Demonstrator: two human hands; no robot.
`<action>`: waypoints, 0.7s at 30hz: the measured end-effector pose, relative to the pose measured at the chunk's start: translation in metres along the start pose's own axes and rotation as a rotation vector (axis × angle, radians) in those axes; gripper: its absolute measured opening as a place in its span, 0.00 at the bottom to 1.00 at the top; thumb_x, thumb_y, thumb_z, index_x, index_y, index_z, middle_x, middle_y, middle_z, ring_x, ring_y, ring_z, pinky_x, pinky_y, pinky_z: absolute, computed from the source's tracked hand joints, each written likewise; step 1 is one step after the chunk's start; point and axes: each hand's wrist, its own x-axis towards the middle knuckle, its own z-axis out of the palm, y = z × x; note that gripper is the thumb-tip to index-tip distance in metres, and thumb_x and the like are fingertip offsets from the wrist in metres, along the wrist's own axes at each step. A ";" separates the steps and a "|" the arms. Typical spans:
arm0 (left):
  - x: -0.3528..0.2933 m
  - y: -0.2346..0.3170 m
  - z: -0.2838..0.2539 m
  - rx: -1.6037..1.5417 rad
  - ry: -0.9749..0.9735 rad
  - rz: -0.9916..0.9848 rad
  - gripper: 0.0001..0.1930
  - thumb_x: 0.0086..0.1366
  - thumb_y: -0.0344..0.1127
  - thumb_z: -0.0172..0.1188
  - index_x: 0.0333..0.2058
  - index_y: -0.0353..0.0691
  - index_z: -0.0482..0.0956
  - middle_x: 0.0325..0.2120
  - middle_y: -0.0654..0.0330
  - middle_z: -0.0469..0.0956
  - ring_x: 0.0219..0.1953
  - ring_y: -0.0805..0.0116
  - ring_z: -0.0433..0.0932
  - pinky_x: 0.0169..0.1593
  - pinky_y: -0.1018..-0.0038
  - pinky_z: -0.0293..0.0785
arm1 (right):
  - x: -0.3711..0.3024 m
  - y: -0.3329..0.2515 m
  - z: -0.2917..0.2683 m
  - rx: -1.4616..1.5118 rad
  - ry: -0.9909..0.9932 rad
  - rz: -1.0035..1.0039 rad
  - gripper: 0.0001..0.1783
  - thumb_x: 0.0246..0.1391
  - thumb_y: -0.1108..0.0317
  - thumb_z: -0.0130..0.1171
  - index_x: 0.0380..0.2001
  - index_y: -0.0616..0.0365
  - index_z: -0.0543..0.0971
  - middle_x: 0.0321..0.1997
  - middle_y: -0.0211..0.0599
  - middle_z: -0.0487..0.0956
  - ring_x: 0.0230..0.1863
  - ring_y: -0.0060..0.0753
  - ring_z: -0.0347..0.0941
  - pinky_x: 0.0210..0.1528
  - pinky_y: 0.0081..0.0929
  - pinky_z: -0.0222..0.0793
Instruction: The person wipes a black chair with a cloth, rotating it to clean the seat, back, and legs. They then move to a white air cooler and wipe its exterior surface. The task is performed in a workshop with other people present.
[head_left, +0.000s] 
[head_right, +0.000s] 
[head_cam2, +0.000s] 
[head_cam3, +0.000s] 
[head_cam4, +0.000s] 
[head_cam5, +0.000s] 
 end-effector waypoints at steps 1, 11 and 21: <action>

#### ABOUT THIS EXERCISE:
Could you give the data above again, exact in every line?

#### RESPONSE TO THE TASK:
Demonstrator: two human hands; no robot.
`<action>`: waypoints, 0.7s at 30hz: the measured end-effector pose, relative to the pose measured at the chunk's start: translation in metres along the start pose's own axes and rotation as a rotation vector (axis × angle, radians) in those axes; gripper: its absolute measured opening as a place in its span, 0.00 at the bottom to 1.00 at the top; thumb_x, thumb_y, thumb_z, index_x, index_y, index_z, middle_x, middle_y, middle_z, ring_x, ring_y, ring_z, pinky_x, pinky_y, pinky_z: absolute, computed from the source's tracked hand joints, each written likewise; step 1 is one step after the chunk's start; point and axes: each hand's wrist, its own x-axis towards the middle knuckle, its own z-axis out of the palm, y = z × x; note that gripper is the thumb-tip to index-tip distance in metres, and thumb_x and the like are fingertip offsets from the wrist in metres, along the wrist's own axes at each step. A ";" separates the steps and a "|" the arms. Typical spans:
arm0 (left):
  - x: -0.3528..0.2933 m
  - y: -0.2346..0.3170 m
  - z: -0.2838..0.2539 m
  - rx: -1.6037..1.5417 rad
  - ry: -0.9749..0.9735 rad
  - rz: -0.9916..0.9848 rad
  - gripper: 0.0001..0.1930
  - thumb_x: 0.0086..0.1366
  - thumb_y: -0.0344..0.1127
  - thumb_z: -0.0172..0.1188
  - index_x: 0.0333..0.2058
  - index_y: -0.0353..0.0691
  - index_z: -0.0482..0.0956
  - middle_x: 0.0325..0.2120
  - middle_y: -0.0654..0.0330
  - middle_z: -0.0469..0.0956
  - ring_x: 0.0219..0.1953
  - ring_y: -0.0805..0.0116
  - ring_z: -0.0433..0.0932
  - pinky_x: 0.0169..0.1593
  - pinky_y: -0.1018..-0.0038
  - pinky_z: -0.0293..0.0785
arm1 (right):
  - x: -0.3711..0.3024 m
  - y: -0.3329..0.2515 m
  - z: -0.2917..0.2683 m
  - rx: -1.4616..1.5118 rad
  - ry: -0.9909..0.9932 rad
  - rz: -1.0035..1.0039 rad
  - gripper: 0.0001..0.1783
  - thumb_x: 0.0246..0.1391
  - thumb_y: -0.1108..0.0317
  - thumb_z: -0.0130..0.1171
  - index_x: 0.0380..0.2001
  - index_y: -0.0616..0.0365
  - index_z: -0.0543..0.0971
  - middle_x: 0.0321..0.1997
  - middle_y: -0.0211..0.0599
  - middle_z: -0.0487..0.0956
  - ring_x: 0.0230..0.1863
  - ring_y: -0.0060..0.0753
  - ring_z: -0.0347..0.0941
  - pinky_x: 0.0210..0.1528
  - pinky_y: 0.0081..0.0929
  - pinky_z: -0.0222..0.0793
Instruction: The person wipes a black chair with a cloth, rotating it to clean the seat, back, and legs. They then move to a white air cooler and wipe its exterior surface. The task is performed in a workshop with other people present.
[head_left, +0.000s] 
[head_right, +0.000s] 
[head_cam2, +0.000s] 
[head_cam3, +0.000s] 
[head_cam4, +0.000s] 
[head_cam5, +0.000s] 
 end-effector waypoints at steps 1, 11 and 21: <action>

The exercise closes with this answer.